Solr 相关性 - 如何进行搜索质量 A/B 测试?
我希望进行实时 A/B 和受控并排实验,以帮助了解变化如何影响搜索质量。我将测试诸如提升值和模糊查询之类的变量。
还有哪些指标用于确定用户是否更喜欢 A 还是 B?以下是我在网上找到的 2 个指标...
在 Google Analytics 中,“搜索退出百分比”是一个可用于 衡量网站搜索结果的质量
衡量搜索质量的另一种方法是衡量搜索结果的数量 访问者查看的搜索结果页面的数量。
I am looking to perform live A/B and controlled side-by-side experiments to help understand how changes affect search quality. I will be testing variables such as boost value and fuzzyqueries.
What other metrics are used to determine whether users prefer A vs B? Here are 2 metrics I found online...
In Google Analytics, “% Search Exits” is a metric you can use to
measure the quality of your site-search resultsAnother way to measure search quality is to measure the number of
search result pages the visitor views.
如果你对这篇内容有疑问,欢迎到本站社区发帖提问 参与讨论,获取更多帮助,或者扫码二维码加入 Web 技术交流群。
绑定邮箱获取回复消息
由于您还没有绑定你的真实邮箱,如果其他用户或者作者回复了您的评论,将不能在第一时间通知您!
发布评论
评论(1)
搜索质量是不容易衡量的。为了衡量相关性,您需要具备以下条件:
衡量相关性的竞争对手。对于您的情况,您的搜索引擎的不同实例将是彼此的竞争对手。我的意思是一个搜索引擎实例将运行基本算法,另一个启用模糊,另一个同时启用模糊和增强等等。
您需要手动对结果进行评分。您可以要求您的同事对热门查询的查询/网址对进行评级,然后对漏洞进行评级(即未评级的查询/网址对,您可以通过使用“学习排名”算法http://en.wikipedia.org/wiki/Learning_to_rank。不要对此感到惊讶,但事实确实如此(请阅读下面的 Google/Bing 示例)
和 Bing 是横向竞争对手这些搜索引擎在世界各地雇用人工法官,并在他们身上投入数百万美元,以对查询结果进行评级。因此,对于每个查询/URL 对,通常会对前 3 或前 5 个结果进行评级。根据这些评级,他们可能会使用 NDCG(标准化贴现累积收益)等指标,这是最好的指标之一,也是最受欢迎的指标之一。
根据维基百科:
维基百科对 NDCG 做了很好的解释。文章很短,请仔细阅读。
正如您所提到的,您还可以拥有点击率/数据,其中您拥有群体算法的智慧,并且您可以据此调整相关性。这是一个非常好的出路,但它会吸引垃圾邮件。因此它必须与一些指标(例如 NDCG/MAP 等)结合起来才能解决您的相关性问题。
如果您仍然需要更多地了解整个内容如何在您的案例研究中发挥作用,我可以提供更多详细信息。
Search Quality is something not easily measurable. For measuring relevance you need to have couple of things:
A competitor to measure relevance. For your case the different instance of your search engine will be the competitors for each other. I mean one search engine instance would have the basic algorithm running, the other with fuzzy enabled, another with both fuzzy and boosting and so on.

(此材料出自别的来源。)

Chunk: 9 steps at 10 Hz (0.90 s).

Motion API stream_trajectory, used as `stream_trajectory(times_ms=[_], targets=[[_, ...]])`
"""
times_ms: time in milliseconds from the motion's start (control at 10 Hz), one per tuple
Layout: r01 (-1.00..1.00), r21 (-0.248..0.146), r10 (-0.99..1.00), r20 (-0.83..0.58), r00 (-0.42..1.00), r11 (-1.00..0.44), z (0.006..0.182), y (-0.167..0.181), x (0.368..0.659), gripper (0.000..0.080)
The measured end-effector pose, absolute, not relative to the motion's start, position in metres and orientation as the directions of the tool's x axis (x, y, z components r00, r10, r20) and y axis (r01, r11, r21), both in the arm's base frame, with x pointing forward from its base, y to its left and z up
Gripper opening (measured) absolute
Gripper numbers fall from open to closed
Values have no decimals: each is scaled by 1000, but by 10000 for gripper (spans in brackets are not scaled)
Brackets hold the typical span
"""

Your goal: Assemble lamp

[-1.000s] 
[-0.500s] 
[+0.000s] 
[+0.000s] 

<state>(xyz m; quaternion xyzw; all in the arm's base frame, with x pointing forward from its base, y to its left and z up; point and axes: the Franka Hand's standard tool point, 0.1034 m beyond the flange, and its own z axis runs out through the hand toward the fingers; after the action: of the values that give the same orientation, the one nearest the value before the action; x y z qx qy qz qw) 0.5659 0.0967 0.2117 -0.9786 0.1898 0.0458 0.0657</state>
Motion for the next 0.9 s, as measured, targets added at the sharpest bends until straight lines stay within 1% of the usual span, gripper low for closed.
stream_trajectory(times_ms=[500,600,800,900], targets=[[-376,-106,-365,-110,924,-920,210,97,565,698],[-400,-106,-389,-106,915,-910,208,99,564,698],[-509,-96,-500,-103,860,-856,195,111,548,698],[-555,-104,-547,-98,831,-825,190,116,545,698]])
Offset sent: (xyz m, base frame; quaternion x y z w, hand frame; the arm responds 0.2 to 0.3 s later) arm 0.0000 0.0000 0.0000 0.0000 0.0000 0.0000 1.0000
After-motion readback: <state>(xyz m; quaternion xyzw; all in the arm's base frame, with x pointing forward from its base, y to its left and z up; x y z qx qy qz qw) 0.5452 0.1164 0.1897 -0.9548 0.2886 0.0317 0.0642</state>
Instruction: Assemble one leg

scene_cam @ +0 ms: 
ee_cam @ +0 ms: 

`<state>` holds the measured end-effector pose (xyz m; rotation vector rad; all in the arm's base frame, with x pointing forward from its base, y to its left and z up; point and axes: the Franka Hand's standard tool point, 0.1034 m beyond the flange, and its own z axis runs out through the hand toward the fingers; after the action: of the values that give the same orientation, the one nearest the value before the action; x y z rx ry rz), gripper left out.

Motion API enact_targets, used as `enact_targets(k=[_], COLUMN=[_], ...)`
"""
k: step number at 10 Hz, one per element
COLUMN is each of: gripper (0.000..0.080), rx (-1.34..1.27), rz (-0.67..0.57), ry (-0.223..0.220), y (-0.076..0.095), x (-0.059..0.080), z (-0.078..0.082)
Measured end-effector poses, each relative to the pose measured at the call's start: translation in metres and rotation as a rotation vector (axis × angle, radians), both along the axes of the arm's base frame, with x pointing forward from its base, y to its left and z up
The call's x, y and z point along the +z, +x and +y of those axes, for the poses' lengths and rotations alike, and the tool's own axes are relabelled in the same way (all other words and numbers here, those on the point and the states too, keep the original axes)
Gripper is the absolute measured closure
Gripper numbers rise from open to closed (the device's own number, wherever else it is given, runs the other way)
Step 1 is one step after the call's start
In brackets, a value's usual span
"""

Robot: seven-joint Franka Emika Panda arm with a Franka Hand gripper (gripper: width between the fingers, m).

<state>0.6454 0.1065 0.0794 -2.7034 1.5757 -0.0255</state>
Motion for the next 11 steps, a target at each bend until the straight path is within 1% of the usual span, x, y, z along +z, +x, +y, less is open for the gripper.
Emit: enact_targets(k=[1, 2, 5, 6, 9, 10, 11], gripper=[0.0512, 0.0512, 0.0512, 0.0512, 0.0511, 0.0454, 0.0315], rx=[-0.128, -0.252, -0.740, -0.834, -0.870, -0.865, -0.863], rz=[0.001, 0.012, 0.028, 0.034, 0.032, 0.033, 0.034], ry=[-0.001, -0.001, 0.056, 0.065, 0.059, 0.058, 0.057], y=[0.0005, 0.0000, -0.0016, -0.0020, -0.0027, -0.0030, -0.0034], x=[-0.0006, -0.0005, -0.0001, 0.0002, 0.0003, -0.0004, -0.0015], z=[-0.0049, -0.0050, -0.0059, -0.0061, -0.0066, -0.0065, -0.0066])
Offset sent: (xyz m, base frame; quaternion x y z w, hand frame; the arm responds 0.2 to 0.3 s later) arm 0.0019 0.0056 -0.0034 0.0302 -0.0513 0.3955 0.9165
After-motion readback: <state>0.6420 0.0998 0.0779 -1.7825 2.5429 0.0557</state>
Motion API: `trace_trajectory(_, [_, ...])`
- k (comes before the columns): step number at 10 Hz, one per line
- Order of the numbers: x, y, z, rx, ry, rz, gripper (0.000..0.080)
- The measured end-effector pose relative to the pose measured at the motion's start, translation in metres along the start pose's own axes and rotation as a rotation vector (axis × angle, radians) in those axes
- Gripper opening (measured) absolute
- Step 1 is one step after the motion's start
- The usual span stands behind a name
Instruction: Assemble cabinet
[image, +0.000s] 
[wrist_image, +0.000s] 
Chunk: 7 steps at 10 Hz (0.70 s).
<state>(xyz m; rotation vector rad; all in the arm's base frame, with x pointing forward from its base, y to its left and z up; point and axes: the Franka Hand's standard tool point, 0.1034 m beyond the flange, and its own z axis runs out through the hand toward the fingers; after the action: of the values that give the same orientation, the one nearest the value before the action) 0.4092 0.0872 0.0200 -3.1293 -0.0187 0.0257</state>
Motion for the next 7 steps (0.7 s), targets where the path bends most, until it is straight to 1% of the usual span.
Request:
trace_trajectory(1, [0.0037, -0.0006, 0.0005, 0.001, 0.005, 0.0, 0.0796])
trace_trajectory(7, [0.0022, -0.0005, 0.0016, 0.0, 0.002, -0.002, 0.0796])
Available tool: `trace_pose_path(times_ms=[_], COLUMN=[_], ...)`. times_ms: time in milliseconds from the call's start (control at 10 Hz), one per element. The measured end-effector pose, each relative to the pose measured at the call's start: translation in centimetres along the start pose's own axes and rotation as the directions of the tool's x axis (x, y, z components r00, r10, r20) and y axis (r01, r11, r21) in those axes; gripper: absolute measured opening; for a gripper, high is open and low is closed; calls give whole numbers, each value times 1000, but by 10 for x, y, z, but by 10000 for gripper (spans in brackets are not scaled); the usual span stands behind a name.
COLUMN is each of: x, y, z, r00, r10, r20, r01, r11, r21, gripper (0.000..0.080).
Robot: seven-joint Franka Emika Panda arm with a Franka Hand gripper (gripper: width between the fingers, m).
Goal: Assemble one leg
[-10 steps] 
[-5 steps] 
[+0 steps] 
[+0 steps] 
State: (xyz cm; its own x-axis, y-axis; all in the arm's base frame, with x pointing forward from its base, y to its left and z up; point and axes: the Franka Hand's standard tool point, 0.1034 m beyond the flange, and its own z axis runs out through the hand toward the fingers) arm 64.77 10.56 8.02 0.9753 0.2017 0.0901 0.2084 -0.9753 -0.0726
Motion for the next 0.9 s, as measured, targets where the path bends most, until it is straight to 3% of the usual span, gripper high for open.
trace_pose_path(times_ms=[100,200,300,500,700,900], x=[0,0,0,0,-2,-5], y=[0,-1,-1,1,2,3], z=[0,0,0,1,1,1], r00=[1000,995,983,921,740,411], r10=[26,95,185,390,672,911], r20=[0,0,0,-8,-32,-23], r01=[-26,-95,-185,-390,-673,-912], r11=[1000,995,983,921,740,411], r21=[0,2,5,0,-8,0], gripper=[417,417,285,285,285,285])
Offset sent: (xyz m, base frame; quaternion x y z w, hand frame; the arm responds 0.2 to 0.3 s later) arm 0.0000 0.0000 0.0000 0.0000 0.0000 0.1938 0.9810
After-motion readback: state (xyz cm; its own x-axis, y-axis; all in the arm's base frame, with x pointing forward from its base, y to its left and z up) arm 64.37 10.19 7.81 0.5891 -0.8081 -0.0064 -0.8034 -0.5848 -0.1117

You need to manually rate the results. You can ask your colleagues to rate query/url pairs for popular queries and then for the holes(i.e. query/url pair not rated you can have some dynamic ranking function by using "Learning to Rank" Algorithm http://en.wikipedia.org/wiki/Learning_to_rank. Dont be surprised by that but thats true (please read below of an example of Google/Bing).
Google and Bing are competitors in the horizontal search market. These search engines employ manual judges around the world and invest millions on them, to rate their results for queries. So for each query/url pairs generally top 3 or top 5 results are rated. Based on these ratings they may use a metric like NDCG (Normalized Discounted Cumulative Gain) , which is one of finest metric and the one of most popular one.
According to wikipedia:
Wikipedia explains NDCG in a great manner. It is a short article, please go through that.
As you have mentioned you can also have click through rate/data where in you have kind of wisdom of crowd Algorithm and you tweak the relevance based on that. It is a very good way out but it attracts spamming. So it has to be coupled with some metric such as NDCG/MAP etc. to solve your relevance problem.
I can provide more details on this if you still need to know more on how whole stuff put together would work in your case study.